The problem
The line containing "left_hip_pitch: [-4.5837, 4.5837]" marks where to begin; quote it and every line after it through the end of the data, exactly as written.

---

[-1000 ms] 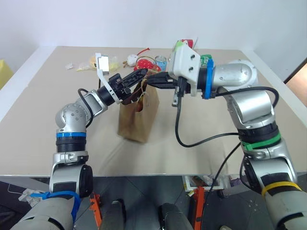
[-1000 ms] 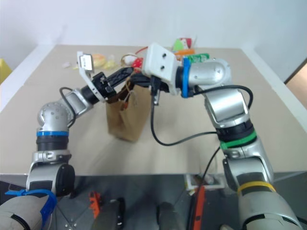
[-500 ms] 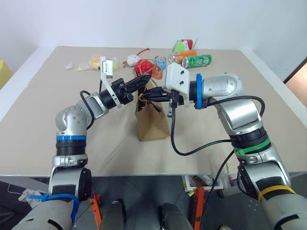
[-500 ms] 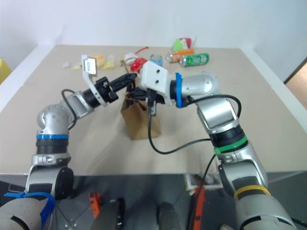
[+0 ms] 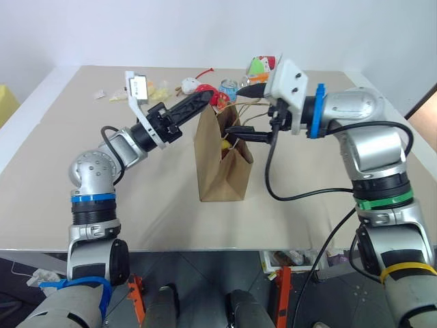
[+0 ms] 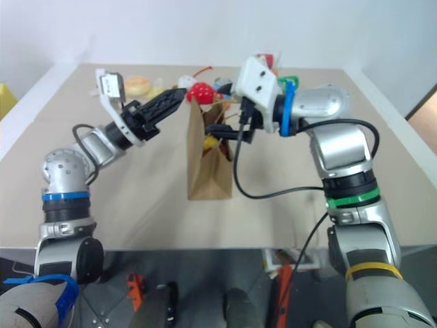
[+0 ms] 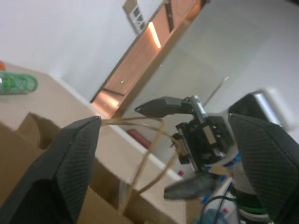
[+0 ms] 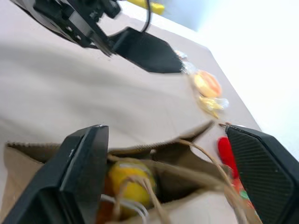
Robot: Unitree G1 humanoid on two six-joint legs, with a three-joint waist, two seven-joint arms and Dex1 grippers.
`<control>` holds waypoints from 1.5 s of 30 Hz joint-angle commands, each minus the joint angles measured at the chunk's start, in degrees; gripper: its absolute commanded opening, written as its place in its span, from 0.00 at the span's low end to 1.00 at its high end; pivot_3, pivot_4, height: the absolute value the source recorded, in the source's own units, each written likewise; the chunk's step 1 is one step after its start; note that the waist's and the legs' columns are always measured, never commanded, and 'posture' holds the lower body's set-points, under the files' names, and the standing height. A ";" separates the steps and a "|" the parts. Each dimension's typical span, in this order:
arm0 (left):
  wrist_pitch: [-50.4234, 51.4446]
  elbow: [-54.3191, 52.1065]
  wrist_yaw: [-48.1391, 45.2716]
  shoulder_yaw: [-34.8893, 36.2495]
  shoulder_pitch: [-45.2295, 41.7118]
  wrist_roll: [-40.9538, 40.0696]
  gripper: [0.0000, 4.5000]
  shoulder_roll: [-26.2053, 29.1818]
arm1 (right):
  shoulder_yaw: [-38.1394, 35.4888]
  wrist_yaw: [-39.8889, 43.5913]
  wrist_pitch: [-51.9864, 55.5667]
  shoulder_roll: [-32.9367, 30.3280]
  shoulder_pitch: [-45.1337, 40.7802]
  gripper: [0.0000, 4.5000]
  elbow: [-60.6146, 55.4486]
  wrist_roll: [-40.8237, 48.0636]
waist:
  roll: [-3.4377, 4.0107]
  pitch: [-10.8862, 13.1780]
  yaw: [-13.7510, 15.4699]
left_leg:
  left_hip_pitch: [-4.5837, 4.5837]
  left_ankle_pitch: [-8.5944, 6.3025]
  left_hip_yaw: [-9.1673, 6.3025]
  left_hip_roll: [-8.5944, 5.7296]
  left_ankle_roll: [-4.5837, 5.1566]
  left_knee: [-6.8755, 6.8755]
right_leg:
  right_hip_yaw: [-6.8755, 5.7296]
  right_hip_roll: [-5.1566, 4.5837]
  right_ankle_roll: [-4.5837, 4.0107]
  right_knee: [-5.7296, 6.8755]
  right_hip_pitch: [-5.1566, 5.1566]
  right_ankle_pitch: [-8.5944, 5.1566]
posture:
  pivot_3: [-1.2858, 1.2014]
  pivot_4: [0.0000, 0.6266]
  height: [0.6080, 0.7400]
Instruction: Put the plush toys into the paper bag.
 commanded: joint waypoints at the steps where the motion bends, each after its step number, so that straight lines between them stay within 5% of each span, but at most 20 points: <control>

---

Written answer
  left_hip_pitch: [-4.5837, 4.5837]
  left_ankle_pitch: [-8.5944, 6.3025]
  left_hip_yaw: [-9.1673, 6.3025]
  left_hip_roll: [-8.5944, 5.7296]
  left_ankle_roll: [-4.5837, 5.1566]
  left_knee: [-6.8755, 6.8755]
right_leg:
  right_hip_yaw: [-6.8755, 5.7296]
  right_hip_roll: [-5.1566, 4.5837]
  right_ankle_roll: [-4.5837, 4.0107]
  right_knee: [-5.7296, 6.8755]
  right_hip_pitch: [-5.1566, 5.1566]
  right_ankle_pitch: [-8.5944, 5.1566]
posture:
  pivot_3: [-1.2858, 1.2014]
  pivot_4: [0.0000, 0.6266]
  height: [0.6080, 0.7400]
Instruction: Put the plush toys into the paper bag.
 commanded: joint waypoints at the steps where the motion bends, each after its step number, so that straight lines between them stay within 5% of each span, but at most 20 points: <control>

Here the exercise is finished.